Return only those lines of the records below in which "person" appears.

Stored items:
┏━━
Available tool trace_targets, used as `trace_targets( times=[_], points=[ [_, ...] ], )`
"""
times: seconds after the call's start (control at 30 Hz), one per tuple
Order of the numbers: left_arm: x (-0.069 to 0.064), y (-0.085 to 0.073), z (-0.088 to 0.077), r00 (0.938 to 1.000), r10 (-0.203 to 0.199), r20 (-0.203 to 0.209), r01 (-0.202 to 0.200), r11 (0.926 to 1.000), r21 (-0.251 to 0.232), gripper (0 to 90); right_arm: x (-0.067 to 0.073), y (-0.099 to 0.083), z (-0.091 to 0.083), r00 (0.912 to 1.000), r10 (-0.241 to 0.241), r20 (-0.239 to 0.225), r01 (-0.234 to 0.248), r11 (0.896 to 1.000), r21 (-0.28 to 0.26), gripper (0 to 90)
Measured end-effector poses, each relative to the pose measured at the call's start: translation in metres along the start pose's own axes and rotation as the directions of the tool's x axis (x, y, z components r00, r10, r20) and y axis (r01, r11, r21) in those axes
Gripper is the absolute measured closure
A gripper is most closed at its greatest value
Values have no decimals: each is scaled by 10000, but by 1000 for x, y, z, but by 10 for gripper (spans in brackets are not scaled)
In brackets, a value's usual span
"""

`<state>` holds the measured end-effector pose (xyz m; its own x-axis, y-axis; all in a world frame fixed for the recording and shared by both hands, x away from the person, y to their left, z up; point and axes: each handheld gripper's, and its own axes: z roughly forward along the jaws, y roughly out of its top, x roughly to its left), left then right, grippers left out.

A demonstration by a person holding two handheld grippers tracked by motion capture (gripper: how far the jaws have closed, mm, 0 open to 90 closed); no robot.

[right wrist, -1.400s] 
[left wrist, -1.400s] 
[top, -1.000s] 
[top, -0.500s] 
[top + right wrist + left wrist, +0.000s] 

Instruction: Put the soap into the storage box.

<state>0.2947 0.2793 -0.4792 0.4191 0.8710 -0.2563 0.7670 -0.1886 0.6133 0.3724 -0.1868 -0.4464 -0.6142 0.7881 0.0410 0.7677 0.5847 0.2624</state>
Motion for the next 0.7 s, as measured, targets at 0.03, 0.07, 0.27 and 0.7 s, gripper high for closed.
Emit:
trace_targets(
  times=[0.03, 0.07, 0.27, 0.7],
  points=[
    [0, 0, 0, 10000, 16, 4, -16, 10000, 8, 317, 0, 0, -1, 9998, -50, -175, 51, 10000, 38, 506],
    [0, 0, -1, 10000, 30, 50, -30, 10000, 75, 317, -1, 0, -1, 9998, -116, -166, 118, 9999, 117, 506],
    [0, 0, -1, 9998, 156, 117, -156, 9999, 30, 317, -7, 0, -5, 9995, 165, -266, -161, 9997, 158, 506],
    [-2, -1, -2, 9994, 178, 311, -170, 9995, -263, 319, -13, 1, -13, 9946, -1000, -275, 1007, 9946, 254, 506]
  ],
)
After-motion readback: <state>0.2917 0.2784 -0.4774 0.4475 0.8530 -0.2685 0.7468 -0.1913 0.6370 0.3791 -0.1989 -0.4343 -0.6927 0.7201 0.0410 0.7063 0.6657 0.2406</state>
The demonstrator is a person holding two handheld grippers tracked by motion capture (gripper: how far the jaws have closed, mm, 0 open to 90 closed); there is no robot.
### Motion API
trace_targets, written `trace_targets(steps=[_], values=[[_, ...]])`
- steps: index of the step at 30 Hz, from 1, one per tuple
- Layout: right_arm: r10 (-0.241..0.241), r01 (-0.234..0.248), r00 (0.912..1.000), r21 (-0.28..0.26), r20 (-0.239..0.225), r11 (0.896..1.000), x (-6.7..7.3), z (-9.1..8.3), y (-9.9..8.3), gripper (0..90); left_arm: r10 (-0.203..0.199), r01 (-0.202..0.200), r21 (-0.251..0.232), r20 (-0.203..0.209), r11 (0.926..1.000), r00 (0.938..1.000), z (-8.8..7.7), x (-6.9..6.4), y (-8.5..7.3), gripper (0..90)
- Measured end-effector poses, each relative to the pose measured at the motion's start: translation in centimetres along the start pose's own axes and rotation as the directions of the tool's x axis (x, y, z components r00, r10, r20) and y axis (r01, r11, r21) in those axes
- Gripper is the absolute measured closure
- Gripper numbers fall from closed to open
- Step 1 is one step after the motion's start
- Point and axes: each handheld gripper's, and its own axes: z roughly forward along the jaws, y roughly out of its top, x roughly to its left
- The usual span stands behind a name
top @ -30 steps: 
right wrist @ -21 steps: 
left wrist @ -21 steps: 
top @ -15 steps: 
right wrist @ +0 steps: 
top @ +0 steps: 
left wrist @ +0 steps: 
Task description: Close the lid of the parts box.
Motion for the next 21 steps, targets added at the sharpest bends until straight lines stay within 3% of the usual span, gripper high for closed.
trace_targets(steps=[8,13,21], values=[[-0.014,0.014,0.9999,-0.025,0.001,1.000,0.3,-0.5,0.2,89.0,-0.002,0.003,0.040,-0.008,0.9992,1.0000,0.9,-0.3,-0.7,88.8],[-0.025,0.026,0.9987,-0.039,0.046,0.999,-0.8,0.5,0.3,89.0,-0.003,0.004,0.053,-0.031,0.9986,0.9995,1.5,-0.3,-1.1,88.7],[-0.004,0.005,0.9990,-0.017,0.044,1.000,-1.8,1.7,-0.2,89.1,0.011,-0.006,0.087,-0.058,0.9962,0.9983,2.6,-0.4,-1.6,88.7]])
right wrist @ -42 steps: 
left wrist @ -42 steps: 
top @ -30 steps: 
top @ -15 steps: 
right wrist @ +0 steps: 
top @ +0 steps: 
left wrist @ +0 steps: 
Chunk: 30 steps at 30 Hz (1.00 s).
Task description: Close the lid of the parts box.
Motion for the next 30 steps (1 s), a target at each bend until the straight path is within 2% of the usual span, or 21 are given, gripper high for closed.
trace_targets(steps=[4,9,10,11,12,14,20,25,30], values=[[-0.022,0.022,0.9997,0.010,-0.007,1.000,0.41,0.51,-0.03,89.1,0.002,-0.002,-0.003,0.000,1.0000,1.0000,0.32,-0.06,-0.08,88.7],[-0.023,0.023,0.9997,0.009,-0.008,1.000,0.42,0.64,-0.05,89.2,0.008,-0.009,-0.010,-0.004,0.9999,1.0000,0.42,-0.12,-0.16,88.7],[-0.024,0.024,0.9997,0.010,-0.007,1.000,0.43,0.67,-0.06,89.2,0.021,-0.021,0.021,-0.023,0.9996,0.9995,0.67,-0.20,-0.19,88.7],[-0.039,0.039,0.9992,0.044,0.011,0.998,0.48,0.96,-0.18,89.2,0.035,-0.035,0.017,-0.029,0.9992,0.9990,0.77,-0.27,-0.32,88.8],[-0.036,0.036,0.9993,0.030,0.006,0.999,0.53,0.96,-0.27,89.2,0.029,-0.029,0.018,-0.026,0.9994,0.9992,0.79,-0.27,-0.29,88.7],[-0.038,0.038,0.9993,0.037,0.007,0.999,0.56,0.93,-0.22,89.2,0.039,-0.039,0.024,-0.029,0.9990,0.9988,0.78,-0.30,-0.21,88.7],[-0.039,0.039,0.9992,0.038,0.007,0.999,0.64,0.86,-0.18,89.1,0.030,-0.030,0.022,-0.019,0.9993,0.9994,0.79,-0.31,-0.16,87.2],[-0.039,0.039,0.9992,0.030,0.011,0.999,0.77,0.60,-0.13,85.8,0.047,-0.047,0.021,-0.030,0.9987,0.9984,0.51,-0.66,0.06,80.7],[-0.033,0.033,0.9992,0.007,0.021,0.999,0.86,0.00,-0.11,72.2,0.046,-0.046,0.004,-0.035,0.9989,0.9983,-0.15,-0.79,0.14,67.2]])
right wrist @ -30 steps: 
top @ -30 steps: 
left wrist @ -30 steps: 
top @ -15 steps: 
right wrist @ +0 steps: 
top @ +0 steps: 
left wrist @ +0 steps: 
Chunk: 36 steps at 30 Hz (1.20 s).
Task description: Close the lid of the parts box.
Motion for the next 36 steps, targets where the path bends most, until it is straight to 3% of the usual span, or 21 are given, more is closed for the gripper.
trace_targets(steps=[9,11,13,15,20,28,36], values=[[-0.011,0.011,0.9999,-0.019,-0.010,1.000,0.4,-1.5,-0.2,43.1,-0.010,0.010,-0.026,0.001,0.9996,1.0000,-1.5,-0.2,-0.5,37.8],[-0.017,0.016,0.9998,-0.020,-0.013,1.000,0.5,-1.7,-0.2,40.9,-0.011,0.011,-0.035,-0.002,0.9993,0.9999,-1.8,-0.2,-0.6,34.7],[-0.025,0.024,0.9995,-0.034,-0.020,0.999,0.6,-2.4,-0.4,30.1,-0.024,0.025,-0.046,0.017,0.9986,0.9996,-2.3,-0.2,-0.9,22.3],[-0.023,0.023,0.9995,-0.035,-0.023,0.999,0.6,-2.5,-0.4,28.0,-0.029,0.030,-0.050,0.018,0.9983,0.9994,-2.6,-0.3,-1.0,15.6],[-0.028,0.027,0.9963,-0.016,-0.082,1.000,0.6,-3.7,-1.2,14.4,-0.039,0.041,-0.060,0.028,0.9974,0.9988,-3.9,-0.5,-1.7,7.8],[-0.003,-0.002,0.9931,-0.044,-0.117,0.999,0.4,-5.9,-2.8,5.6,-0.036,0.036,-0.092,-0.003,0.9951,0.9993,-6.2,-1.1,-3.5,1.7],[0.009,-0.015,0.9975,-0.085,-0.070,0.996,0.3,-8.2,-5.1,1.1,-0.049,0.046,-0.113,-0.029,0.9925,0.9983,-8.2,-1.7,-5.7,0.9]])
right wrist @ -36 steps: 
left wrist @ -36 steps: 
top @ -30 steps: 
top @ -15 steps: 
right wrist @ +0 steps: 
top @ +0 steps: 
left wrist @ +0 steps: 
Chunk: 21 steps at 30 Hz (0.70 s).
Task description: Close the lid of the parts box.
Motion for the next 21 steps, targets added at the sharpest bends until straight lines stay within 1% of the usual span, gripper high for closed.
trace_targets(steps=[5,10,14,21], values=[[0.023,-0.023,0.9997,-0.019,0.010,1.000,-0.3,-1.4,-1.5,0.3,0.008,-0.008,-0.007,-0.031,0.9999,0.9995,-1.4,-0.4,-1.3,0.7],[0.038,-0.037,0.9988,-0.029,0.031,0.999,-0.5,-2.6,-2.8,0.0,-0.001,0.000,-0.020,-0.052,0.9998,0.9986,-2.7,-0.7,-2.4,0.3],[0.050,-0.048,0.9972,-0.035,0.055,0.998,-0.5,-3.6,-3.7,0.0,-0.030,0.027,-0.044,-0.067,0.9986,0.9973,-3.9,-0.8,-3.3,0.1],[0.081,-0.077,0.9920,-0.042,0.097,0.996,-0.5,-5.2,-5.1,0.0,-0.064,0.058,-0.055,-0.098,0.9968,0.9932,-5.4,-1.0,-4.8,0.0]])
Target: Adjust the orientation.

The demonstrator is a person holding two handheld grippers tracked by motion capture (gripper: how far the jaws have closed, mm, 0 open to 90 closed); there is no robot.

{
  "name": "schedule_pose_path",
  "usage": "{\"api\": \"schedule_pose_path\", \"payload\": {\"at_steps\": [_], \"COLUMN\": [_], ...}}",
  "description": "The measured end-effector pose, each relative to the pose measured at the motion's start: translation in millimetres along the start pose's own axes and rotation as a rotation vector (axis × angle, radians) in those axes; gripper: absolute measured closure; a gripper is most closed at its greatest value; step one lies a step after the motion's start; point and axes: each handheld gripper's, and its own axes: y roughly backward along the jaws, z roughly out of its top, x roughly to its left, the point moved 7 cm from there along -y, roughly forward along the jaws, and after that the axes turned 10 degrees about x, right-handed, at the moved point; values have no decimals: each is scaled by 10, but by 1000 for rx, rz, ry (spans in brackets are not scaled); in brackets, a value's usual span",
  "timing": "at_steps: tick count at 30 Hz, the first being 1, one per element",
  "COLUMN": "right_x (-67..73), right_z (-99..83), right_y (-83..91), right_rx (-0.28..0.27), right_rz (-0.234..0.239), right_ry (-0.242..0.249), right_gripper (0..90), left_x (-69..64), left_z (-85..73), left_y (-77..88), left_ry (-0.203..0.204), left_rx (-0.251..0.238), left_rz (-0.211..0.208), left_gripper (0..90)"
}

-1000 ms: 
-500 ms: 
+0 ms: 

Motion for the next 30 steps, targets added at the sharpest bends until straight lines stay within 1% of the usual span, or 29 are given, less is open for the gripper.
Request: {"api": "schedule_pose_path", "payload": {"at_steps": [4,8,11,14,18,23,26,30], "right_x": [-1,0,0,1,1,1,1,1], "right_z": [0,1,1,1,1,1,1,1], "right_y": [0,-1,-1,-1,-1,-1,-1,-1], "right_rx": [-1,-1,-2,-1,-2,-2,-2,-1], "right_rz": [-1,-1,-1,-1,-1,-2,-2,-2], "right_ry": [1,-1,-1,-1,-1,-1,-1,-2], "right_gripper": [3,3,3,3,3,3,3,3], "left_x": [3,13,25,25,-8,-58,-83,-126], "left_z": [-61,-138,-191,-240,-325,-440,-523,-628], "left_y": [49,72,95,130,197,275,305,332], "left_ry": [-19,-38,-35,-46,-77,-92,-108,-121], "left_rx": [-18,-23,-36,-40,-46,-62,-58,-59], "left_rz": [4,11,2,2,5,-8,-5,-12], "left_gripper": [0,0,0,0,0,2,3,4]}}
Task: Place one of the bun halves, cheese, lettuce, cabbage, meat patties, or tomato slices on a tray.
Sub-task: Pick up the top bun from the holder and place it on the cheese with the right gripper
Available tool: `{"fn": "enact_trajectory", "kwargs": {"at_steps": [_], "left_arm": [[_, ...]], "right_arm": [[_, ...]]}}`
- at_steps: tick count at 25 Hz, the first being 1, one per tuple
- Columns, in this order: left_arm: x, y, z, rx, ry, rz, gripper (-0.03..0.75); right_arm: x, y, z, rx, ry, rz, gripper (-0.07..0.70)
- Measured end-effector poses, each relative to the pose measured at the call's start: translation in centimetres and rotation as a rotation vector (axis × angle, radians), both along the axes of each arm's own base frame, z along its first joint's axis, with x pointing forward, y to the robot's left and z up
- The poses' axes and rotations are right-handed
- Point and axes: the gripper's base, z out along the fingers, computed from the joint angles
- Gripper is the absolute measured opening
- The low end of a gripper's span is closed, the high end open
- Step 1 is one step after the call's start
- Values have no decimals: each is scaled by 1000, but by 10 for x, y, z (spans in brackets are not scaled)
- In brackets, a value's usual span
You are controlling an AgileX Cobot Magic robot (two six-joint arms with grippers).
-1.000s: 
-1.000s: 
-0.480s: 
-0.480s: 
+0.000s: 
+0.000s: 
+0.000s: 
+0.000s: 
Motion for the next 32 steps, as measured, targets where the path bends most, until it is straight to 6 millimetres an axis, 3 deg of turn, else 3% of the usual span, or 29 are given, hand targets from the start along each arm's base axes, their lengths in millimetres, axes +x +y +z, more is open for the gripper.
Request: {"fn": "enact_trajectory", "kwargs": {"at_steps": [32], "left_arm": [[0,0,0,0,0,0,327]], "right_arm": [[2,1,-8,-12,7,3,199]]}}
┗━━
### EXERCISE RESPONSE
`<state>` holds the measured end-effector pose (xyz m; its own x-axis, y-axis; all in a world frame fixed for the recording and shared by both hands, x away from the person, y to their left, z up; point and axes: each handheld gripper's, and its own axes: z roughly forward along the jaws, y roughly out of its top, x roughly to its left), left then right, grippers left out.
A demonstration by a person holding two handheld grippers tracked by motion capture (gripper: how far the jaws have closed, mm, 0 open to 90 closed); no robot.
The demonstrator is a person holding two handheld grippers tracked by motion capture (gripper: how far the jaws have closed, mm, 0 open to 90 closed); there is no robot.
The demonstrator is a person holding two handheld grippers tracked by motion capture (gripper: how far the jaws have closed, mm, 0 open to 90 closed); there is no robot.

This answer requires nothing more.